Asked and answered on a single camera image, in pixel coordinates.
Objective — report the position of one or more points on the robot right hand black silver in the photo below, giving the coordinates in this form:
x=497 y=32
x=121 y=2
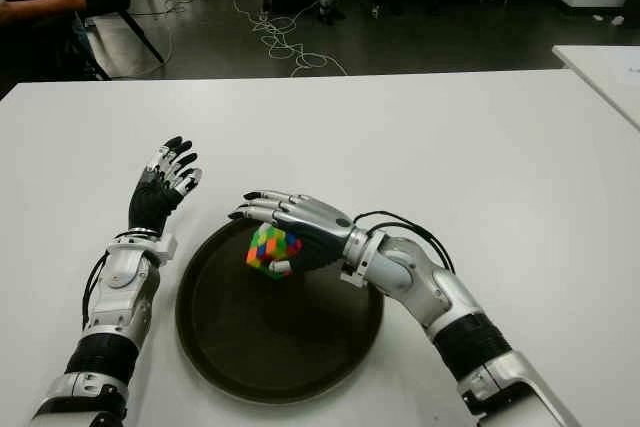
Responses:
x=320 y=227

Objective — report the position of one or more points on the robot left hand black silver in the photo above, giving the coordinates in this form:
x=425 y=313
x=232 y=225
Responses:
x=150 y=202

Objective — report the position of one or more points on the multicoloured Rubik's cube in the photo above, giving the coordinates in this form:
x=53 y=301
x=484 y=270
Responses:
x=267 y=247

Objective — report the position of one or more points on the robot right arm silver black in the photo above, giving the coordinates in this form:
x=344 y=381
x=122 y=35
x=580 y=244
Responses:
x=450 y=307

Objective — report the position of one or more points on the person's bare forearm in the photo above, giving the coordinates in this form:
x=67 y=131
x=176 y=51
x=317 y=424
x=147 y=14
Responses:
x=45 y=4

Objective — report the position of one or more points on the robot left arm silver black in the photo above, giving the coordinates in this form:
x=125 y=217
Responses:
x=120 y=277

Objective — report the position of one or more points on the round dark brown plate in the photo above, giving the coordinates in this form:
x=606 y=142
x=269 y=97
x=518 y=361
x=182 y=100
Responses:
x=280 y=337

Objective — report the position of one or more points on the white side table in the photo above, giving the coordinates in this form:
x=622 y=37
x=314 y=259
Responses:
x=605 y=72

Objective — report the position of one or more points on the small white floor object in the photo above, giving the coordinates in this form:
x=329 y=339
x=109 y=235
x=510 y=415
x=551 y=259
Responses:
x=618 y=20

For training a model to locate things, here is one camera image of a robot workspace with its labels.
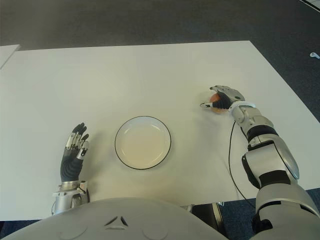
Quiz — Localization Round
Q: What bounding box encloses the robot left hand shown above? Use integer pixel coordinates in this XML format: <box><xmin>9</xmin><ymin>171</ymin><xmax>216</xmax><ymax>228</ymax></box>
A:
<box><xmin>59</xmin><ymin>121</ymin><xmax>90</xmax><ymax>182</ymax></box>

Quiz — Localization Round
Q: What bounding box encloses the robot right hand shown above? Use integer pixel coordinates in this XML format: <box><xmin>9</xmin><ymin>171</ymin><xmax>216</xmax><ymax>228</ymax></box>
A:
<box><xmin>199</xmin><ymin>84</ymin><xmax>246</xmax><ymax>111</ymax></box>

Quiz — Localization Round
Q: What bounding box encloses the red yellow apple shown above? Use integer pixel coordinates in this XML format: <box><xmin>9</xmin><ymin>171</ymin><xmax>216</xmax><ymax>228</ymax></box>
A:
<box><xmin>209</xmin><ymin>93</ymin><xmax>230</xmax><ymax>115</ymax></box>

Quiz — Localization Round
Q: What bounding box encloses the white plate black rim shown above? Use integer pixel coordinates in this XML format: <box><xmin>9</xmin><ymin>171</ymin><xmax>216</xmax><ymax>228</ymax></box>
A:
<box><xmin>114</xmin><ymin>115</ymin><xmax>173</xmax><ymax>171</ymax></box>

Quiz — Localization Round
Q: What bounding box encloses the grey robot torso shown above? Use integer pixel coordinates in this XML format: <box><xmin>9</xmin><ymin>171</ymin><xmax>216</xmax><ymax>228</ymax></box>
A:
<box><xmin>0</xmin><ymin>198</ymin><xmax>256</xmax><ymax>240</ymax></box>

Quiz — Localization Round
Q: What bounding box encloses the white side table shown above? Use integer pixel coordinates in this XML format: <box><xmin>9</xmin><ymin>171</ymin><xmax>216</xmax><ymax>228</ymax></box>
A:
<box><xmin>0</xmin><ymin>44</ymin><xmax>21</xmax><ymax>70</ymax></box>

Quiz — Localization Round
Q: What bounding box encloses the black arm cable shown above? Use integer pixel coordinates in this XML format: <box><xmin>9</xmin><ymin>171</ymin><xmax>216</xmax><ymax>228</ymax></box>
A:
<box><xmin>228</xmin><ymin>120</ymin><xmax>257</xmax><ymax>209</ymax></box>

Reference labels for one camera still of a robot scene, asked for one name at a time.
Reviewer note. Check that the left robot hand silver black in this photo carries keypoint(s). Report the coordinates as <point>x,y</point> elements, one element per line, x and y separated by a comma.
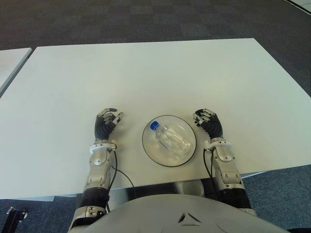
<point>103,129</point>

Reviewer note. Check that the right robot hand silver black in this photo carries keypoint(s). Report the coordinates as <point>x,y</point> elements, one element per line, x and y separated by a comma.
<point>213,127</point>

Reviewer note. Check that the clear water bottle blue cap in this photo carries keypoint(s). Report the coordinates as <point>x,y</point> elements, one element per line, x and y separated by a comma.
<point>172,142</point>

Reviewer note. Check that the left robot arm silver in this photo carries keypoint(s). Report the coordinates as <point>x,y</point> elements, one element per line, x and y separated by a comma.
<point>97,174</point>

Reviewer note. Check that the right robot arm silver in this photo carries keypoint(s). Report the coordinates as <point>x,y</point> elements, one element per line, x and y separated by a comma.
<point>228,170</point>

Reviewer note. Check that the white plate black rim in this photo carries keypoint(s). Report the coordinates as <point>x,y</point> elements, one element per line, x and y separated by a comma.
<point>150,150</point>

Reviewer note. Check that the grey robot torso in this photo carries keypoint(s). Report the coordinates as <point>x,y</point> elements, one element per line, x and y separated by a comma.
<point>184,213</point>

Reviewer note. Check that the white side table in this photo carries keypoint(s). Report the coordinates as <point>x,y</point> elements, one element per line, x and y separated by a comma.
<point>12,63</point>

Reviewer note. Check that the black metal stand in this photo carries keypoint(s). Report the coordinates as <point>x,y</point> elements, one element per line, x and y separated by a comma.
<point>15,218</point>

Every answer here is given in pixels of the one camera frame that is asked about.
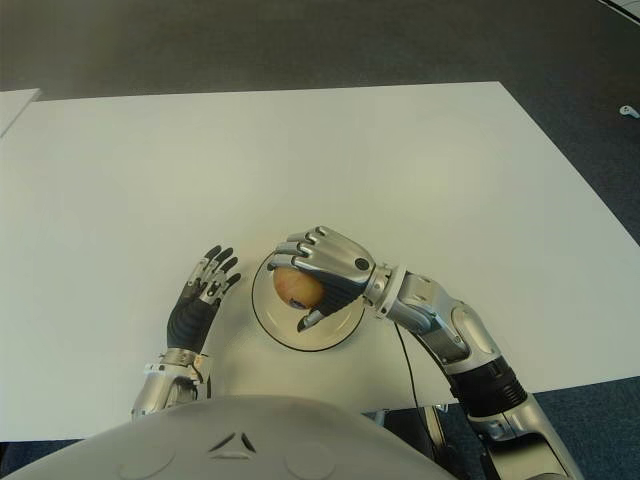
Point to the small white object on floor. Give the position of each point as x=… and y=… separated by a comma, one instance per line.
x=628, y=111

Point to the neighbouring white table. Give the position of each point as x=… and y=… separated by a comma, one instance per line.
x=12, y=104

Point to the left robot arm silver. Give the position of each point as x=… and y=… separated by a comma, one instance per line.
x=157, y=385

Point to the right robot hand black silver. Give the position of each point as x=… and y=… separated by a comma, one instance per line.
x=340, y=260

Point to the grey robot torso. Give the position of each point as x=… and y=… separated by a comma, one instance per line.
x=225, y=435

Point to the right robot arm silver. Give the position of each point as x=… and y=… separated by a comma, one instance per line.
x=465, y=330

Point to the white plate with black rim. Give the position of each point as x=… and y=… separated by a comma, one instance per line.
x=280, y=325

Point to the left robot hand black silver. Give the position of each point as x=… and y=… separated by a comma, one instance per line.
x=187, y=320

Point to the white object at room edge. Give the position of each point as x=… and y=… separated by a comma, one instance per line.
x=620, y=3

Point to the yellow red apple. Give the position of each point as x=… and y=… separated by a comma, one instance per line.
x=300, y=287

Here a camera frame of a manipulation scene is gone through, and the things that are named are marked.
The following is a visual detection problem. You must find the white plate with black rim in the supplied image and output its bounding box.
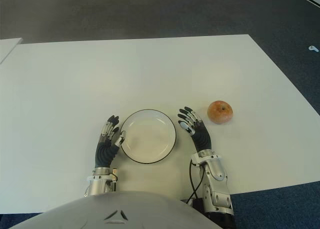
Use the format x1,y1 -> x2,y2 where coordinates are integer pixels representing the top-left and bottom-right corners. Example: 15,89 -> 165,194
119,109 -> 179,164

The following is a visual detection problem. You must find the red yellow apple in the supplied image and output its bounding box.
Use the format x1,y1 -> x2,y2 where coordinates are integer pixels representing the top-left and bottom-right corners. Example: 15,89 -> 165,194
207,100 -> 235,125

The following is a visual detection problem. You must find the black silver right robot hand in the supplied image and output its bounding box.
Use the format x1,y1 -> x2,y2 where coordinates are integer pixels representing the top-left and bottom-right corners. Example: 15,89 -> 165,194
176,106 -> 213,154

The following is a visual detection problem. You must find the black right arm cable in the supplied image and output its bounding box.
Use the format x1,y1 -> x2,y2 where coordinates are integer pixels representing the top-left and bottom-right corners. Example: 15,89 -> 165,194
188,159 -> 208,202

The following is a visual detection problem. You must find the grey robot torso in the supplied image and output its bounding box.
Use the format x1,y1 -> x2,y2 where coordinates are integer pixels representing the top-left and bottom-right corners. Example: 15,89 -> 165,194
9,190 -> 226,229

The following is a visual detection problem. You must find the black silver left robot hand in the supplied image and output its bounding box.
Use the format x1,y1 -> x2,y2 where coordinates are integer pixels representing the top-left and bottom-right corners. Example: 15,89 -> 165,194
-- -- --
- **WORK TO BE COMPLETED**:
Copy the lines of the data above exactly as written, beginning with the line containing "x=232 y=225" and ending with the line containing "x=125 y=217", and leave out all other lines.

- **THE COMPLETED TASK**:
x=232 y=225
Responses:
x=150 y=202

Objective — report the position of one or more points on the multicoloured Rubik's cube in the photo above, giving the coordinates in this form:
x=53 y=301
x=484 y=270
Responses:
x=267 y=247

Objective — report the position of one or more points on the robot right arm silver black in the photo above, giving the coordinates in this form:
x=344 y=381
x=122 y=35
x=580 y=244
Responses:
x=450 y=307

Objective — report the position of one or more points on the person's bare forearm in the photo above, giving the coordinates in this form:
x=67 y=131
x=176 y=51
x=317 y=424
x=147 y=14
Responses:
x=45 y=4

Objective — report the position of one or more points on the robot left arm silver black in the photo above, giving the coordinates in this form:
x=125 y=217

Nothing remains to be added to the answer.